For production workloads running on UpCloud Kubernetes Service (UKS), runtime monitoring should also be considered. By leveraging eBPF technology directly inside the Linux kernel of your worker nodes, you gain real-time visibility into system behavior. While Trivy ensures your base container images are clean before deployment, eBPF monitors the live environment. This ensures instant alerting or blocking of workloads if a shell is suddenly spawned inside a production pod or if an unapproved binary attempts to overwrite a system file.
Together, these layers create a far more resilient security model than any individual tool can provide.
Security in modern cloud-native systems is no longer about finding the right tool but about building a layered, effective defense strategy. Trivy stands out because it consolidates multiple security concerns into a single, developer-friendly workflow. For teams running workloads on UpCloud or operating Kubernetes through UpCloud Kubernetes Service, that comprehensiveness alone is an effective step toward reducing operational security debt.

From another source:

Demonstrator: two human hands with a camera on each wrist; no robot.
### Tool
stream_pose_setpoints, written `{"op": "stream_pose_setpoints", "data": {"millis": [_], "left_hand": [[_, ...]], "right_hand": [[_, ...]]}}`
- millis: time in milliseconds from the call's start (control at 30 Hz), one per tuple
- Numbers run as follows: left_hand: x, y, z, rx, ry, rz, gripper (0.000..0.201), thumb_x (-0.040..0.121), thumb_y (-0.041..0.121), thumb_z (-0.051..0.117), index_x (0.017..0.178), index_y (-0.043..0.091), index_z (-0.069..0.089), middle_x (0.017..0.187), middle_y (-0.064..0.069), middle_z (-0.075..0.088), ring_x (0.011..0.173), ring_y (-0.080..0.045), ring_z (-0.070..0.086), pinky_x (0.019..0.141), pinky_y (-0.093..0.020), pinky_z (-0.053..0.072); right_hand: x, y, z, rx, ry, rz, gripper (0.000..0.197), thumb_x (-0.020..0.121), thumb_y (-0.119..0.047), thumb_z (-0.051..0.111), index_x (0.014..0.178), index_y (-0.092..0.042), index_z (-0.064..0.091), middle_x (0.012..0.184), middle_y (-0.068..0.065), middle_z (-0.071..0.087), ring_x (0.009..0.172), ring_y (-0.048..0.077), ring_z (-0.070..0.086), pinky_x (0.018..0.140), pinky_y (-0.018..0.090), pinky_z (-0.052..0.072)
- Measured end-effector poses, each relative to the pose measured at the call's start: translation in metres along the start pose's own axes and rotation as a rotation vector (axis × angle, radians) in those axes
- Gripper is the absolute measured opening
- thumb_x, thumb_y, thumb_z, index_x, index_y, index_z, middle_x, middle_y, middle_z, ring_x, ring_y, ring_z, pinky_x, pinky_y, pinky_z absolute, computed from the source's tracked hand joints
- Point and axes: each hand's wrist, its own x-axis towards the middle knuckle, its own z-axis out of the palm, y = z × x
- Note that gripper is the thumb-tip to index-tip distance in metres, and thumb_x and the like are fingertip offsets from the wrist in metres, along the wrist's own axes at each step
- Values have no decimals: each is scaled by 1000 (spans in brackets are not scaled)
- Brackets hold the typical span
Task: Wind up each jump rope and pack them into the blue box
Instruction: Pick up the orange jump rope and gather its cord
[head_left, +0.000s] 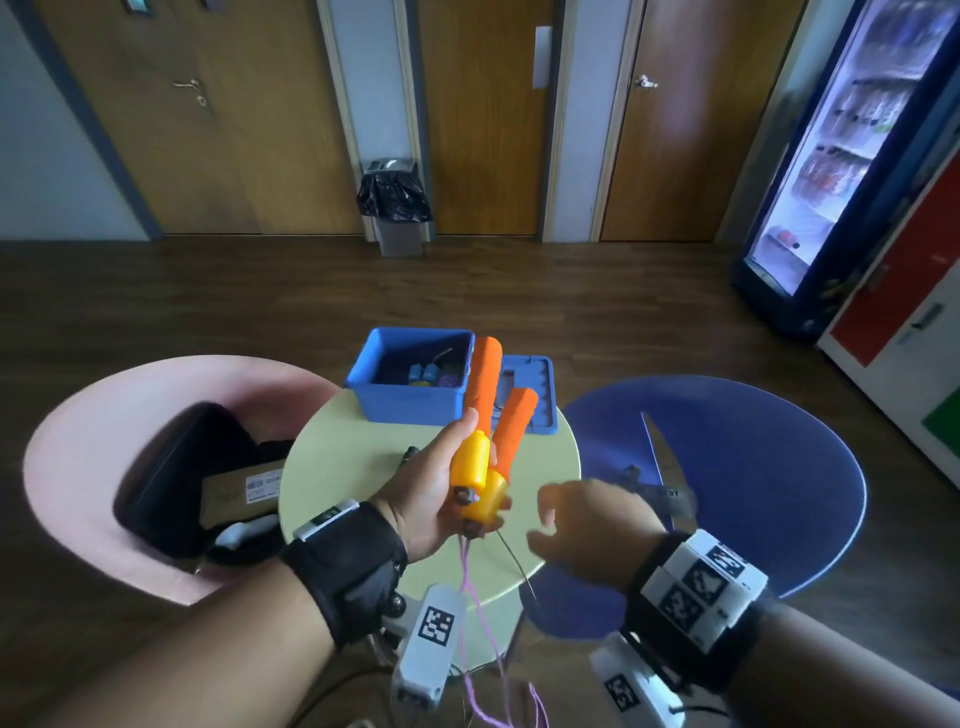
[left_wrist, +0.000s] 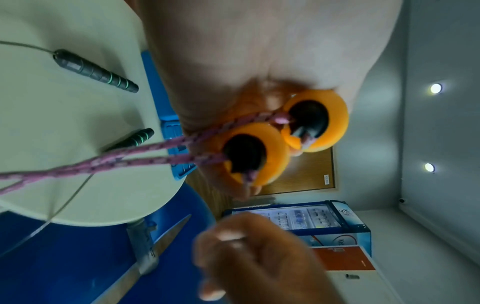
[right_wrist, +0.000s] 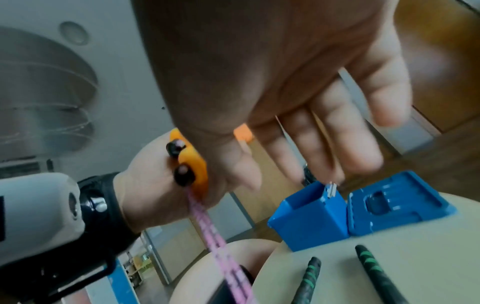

The decision framework for using Trivy in your cloud workloads depends on whether It provides sufficient coverage to serve as the security foundation on which additional controls can be layered.
Hence, if an organization relies on manual reviews, periodic audits, or fragmented scanning tools, Trivy represents a significant improvement and will likely address most preventive security needs. On the contrary, if an organization operates regulated workloads, manages sensitive customer data, or runs large-scale production systems, Trivy should be viewed as one layer within a broader security architecture.